Film: A Separation
Cast includes: Peyman Maadi, Leila Hatami (The Deserted Station), Sareh Bayat, Shahab Hosseni (About Elly), Sarina Farhadi
Writer/Director: Asghar Farhadi (About Elly)
Genre: Drama (2011)
It isn’t that Nadar is a bad person… it’s that Simin wants to leave Iran to start a better life, but Nadar won’t come or give permission for Simin to take their daughter. And that’s why she wants a divorce. She tells the judge that their visas are running out, but Nadar “uses his sick father as an excuse” “He’s not my excuse,” he has Alzheimer’s. When Simin decides to move back to her parent’s house, Nadar needs to find a housekeeper to help with his father… who needs constant looking after. Perhaps if there were other job candidates, Nadar wouldn’t have hired Razieh. She has reservations about many of the job requirements… but she needs the job and reluctantly agrees to accept it.

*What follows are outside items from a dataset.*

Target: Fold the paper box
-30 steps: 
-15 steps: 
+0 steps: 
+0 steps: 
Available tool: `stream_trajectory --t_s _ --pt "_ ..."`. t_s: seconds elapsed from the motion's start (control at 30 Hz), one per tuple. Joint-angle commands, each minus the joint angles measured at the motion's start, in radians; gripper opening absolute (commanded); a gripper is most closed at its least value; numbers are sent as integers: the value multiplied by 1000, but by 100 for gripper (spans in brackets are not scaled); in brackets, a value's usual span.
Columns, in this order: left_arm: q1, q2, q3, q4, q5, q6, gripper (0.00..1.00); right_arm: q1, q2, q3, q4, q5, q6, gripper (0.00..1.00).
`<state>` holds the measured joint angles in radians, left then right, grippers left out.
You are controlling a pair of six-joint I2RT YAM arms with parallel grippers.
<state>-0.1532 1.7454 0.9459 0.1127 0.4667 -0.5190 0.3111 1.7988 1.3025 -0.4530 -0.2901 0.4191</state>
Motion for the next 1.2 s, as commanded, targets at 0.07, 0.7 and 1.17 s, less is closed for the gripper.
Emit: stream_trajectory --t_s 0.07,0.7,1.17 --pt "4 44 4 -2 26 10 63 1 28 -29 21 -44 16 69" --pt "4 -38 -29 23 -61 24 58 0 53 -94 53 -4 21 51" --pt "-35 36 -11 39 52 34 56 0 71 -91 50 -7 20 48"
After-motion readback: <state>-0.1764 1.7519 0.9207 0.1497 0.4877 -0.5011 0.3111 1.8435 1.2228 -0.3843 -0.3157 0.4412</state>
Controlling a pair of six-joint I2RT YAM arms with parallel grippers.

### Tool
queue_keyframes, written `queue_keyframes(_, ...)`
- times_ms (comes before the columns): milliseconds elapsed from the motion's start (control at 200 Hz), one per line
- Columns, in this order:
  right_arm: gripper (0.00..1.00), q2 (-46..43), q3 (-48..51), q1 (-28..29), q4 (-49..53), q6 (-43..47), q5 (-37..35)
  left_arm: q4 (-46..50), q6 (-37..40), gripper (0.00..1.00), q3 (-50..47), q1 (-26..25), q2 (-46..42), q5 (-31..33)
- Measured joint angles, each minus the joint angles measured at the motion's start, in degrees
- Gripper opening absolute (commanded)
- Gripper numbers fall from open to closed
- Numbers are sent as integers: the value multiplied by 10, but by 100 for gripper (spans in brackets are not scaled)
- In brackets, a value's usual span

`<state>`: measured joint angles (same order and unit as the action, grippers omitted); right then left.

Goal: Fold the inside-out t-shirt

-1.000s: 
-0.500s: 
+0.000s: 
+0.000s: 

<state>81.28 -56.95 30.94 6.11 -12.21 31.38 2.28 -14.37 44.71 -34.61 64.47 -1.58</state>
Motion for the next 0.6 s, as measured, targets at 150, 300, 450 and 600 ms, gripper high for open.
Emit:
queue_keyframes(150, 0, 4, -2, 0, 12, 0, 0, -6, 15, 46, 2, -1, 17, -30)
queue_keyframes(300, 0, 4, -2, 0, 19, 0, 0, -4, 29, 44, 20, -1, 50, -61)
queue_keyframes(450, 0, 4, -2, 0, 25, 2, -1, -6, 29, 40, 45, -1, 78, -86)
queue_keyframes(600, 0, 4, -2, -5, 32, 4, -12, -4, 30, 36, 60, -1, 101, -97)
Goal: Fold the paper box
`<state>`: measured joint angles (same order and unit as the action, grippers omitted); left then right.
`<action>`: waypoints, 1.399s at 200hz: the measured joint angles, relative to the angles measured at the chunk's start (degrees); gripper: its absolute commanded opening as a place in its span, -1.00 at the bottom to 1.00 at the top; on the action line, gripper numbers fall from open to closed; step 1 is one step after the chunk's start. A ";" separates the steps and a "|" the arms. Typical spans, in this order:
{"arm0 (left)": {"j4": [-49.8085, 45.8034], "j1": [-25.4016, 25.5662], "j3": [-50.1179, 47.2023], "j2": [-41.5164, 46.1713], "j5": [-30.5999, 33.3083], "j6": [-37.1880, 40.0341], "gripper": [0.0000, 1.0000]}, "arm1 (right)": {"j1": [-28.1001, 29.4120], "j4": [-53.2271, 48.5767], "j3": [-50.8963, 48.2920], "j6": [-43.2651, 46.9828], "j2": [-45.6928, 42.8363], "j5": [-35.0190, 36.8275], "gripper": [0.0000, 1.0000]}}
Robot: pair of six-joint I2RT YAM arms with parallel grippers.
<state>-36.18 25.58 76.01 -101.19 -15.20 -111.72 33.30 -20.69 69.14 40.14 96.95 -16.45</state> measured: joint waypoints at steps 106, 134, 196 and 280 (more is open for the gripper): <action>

Not only is the job physically demanding, there are issues that Razieh isn’t prepared to handle… like what to do when Nader’s father soils his pants and can’t change and wash himself without help. Razieh is a strict Muslim and has to call a religious adviser to find out if it’s a sin to help get the old man cleaned up. Razieh would quit the job if she could, but with her husband out of work, she can’t. We notice that it’s not easy to figure out if a woman is pregnant under a Hijab and chador, but as Razieh attempts to manage some of her duties, we see that she is indeed pregnant… and that seems to be one of the reasons she’s having trouble handling the job. It’s not easy to take care of a grown man who needs constant attention, and Razieh makes some serious mistakes. Perhaps Nadar would have been more understanding if he weren’t so upset about what he believes to be negligence… words are exchanged and tensions escalate. “She says you hit her.”
The beginning of this film is deceptively simple. But as the plot thickens, it becomes much more complex. There are tensions between Nadar and his wife… and Razieh and her husband. From there, tensions spread. And before long, everyone is in court, and there are serious charges to be answered about who is to blame for the things that went wrong.
This is a tight, exquisitely rendered, fast moving study of human behavior with issues of class, sexism, religion and pride. While we’re tempted to choose sides, we soon see that no one is totally right or totally wrong. The arguments are layered and nuanced. For those of us reading subtitles, there are times when it’s difficult to keep everything straight. But it’s not hard to follow the gripping emotional push and pull. And while many of the specifics may feel foreign, there’s a lot here for American audiences to relate to.
4 popped kernels
An emotionally gripping drama with issues of class, sexism, religion and pride
Primary Audience: Grown-ups
Gender Appeal: Any audience
Distribution: Art house
Tempo: Cruises comfortably
Visual Style: Unvarnished realism
Character Development: Engaging
Language: True to life
Social Significance: Thought provoking
One of the best films I've seen in many months. Superb direction.